A. Only statement 1 is true

B. Only statement 2 is true

C. Both statements are true

D. Both statements are false


Answer: C) Both statements are true


2. _______________is the slave/worker node and holds the user data in the form of Data Blocks.

A. NameNode

B. Data block

C. Replication

D. DataNode

Answer: D) DataNode

Explanation: The NameNode acts as the main server that manages the namespace of the file system, primarily managing client access to these files, and also keeping track of the location of the data on the DataNode and the basic distribution location of blocks.
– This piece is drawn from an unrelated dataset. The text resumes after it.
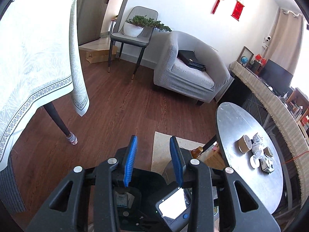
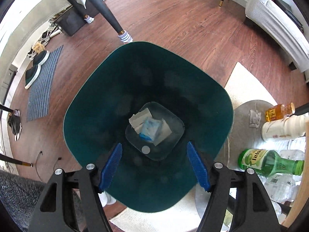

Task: Collect trash
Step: 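Open the left gripper to drop the lid while the right drops the diaper pack, then move both grippers back to the table toward the black foil bag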

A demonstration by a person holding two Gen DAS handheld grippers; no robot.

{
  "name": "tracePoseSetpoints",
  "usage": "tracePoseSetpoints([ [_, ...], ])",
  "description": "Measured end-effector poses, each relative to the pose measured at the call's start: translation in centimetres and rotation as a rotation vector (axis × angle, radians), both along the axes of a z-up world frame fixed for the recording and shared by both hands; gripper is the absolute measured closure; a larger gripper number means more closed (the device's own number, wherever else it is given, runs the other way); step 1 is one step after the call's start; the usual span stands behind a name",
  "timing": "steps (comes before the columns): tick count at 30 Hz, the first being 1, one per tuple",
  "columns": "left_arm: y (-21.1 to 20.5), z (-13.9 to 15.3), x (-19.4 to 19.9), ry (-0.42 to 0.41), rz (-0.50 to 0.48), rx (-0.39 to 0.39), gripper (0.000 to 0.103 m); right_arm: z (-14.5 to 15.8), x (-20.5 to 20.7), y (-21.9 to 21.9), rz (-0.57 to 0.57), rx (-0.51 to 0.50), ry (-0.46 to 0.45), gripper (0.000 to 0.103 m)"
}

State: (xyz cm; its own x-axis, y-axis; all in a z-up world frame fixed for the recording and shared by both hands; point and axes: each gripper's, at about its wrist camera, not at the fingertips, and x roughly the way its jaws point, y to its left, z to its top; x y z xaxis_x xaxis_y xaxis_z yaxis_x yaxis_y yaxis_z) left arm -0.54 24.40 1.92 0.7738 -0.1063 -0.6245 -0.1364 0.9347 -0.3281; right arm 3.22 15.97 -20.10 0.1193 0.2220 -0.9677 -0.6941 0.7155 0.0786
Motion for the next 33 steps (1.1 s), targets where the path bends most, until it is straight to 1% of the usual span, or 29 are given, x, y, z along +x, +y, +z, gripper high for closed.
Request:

On the other hand, DataNode is a slave / worker node and stores user data in the form of data blocks.


3. ________works as a master server that manages the file system namespace and basically regulates access to these files from clients, and it also keeps track of where the data is on the Data Nodes and where the blocks are distributed essentially.

A. Name Node

B. Data block

C. Replication

D. Data Node

Answer: A) Name Node

Explanation: Namenode, as the main server, manages the namespace of the file system, and basically regulates the client's access to these files. At the same time, it also tracks the location of the data on the data node and the basic distribution location of the block. On the other hand, data nodes are slave/work nodes, which contain user data in the form of data blocks.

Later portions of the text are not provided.